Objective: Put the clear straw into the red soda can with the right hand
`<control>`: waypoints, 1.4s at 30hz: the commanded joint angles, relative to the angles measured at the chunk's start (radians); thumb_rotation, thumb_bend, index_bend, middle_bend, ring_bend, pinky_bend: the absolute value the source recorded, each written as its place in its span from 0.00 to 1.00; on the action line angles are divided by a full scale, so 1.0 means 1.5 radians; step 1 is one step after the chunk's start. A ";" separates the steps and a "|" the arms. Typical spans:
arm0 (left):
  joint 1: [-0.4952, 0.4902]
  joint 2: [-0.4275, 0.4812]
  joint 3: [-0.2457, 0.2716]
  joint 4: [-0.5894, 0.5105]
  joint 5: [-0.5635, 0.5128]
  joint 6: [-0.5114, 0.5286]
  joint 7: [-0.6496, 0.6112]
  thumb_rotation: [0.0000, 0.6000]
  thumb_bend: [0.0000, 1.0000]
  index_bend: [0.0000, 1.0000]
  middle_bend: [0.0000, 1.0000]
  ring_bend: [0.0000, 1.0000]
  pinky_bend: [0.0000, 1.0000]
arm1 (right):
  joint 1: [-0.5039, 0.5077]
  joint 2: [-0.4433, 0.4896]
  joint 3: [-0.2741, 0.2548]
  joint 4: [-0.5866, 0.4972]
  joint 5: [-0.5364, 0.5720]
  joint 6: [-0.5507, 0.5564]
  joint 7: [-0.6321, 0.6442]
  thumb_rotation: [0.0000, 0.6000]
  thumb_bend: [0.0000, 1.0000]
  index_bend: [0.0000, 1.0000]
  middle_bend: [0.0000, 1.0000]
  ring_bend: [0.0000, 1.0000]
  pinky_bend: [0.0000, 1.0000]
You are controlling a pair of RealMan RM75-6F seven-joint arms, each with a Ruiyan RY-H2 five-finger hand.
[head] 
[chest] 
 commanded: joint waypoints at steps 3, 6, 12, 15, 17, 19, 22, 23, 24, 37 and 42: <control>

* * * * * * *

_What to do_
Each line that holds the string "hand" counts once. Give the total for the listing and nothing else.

_Output below_
2